JOURNAL:Int J Cardiovasc Imaging. Article Link

Impact of tissue protrusion after coronary stenting in patients with ST-segment elevation myocardial infarction

Okuya Y, Saito Y, Sakai Y et al. Keywords: ntravascular ultrasound; Prognosis; ST-segment elevation myocardial infarction; Tissue protrusion

ABSTRACT


Clinical impact of tissue protrusion (TP) after coronary stenting is still controversial, especially in patients with ST-segment elevation myocardial infarction (STEMI). A total of 104 STEMI patients without previous MI who underwent primary percutaneous coronary intervention (PCI) under intravascular ultrasound (IVUS)-guidance were included.

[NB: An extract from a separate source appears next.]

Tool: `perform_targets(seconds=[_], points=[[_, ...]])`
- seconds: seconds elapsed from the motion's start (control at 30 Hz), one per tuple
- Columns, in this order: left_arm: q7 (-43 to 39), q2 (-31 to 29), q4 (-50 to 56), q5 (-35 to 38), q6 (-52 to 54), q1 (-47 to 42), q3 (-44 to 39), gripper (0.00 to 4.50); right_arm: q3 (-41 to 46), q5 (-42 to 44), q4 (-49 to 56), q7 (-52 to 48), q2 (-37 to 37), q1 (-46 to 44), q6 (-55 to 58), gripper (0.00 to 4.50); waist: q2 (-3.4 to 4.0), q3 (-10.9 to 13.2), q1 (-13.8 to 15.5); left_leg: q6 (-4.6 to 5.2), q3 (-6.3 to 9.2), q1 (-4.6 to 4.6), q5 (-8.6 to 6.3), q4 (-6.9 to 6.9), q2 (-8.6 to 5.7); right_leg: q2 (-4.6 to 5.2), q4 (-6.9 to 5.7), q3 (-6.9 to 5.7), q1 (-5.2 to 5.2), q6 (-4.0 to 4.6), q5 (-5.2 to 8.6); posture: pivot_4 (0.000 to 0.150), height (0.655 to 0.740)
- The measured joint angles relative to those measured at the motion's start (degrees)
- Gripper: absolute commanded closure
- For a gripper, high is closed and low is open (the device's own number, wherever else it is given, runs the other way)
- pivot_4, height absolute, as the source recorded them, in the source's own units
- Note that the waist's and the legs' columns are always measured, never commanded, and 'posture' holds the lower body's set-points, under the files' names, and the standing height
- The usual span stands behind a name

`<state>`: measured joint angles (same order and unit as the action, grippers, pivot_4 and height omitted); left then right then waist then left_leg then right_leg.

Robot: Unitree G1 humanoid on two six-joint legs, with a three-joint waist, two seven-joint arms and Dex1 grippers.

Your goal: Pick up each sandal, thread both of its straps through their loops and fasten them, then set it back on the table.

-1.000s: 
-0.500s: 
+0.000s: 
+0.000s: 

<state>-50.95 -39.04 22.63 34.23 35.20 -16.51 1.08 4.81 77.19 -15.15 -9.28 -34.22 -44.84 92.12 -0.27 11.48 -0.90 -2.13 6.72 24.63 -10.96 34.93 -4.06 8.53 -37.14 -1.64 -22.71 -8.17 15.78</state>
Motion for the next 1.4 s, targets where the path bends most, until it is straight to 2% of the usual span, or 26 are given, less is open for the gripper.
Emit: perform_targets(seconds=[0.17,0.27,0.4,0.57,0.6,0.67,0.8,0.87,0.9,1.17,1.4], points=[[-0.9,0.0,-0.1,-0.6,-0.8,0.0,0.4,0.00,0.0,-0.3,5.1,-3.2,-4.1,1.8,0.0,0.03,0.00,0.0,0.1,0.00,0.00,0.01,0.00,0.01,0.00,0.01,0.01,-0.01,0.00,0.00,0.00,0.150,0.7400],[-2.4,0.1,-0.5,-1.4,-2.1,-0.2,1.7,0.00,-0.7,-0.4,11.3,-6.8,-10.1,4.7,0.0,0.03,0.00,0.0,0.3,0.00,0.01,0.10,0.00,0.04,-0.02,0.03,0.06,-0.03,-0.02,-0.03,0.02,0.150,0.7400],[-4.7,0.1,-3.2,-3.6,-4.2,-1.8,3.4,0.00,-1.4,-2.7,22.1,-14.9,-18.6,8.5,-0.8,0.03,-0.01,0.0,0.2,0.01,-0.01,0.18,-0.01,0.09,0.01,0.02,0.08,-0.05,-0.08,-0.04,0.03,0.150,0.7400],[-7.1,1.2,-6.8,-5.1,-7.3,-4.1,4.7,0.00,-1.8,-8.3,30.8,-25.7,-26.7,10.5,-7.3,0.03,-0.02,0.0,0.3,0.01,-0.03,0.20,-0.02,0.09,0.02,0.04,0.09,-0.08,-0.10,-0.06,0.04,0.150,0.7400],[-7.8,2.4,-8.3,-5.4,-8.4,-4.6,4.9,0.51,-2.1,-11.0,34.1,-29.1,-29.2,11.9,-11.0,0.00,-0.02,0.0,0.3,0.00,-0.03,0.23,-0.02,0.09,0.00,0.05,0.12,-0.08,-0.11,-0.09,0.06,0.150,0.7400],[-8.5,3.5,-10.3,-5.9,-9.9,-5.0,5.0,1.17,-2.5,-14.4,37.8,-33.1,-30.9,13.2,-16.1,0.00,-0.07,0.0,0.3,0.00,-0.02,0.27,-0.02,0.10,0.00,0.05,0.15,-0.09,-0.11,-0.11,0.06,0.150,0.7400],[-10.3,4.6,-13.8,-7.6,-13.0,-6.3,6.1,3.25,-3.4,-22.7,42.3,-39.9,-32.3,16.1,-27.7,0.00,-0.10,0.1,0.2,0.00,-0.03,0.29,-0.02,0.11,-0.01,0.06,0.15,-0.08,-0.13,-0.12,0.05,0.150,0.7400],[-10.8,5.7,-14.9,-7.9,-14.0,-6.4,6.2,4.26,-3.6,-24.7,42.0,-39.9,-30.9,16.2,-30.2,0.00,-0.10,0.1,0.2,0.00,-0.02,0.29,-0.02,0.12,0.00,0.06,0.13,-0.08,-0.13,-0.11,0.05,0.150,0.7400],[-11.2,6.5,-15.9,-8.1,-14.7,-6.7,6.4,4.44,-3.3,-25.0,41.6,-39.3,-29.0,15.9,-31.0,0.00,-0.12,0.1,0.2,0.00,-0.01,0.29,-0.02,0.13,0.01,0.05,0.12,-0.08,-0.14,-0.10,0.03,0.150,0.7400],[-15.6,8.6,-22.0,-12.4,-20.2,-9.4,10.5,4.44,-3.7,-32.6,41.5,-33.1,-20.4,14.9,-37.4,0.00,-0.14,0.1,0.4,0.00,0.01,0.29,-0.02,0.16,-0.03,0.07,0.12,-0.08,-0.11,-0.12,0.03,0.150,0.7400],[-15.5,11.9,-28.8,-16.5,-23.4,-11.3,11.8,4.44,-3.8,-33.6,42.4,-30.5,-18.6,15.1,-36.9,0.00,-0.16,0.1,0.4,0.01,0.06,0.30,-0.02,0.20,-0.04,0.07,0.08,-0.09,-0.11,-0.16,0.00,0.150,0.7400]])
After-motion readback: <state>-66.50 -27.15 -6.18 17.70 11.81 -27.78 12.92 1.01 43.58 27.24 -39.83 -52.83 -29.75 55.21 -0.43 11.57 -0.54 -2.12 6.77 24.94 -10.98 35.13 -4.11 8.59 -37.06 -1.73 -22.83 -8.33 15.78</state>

Post-stenting grayscale IVUS analysis was performed, and the patients were classified according to the presence or absence of post-stenting TP on IVUS. Coronary angiography and single-photon emission computed tomography myocardial perfusion imaging (SPECT MPI) with 99mTc tetrofosmin were analyzed. Major adverse cardiac events were defined as cardiovascular death, myocardial infarction, heart failure hospitalization, and target vessel revascularization. TP on IVUS was detected in 62 patients (60%). Post-PCI coronaryflow was more impaired, and peak creatine kinase-myoglobin binding level was higher in patients with TP compared to those without. SPECT MPI was performed in 77 out of 104 patients (74%) at 35.4 ± 7.7 days after primary PCI. In patients with TP, left ventricular ejection fraction was significantly reduced (47.5 ± 12.0% vs. 57.6 ± 11.2%, p < 0.001), and infarct size was larger [17% (8-25) vs. 4% (0-14), p = 0.002] on SPECT MPI. During a median follow-up of 14 months after primary PCI, Kaplan-Meier analysis demonstrated a significantly higher incidence of major adverse cardiac events in patients with TP compared to those without. TP on IVUS after coronary stenting was associated with poor outcomes in patients with STEMI.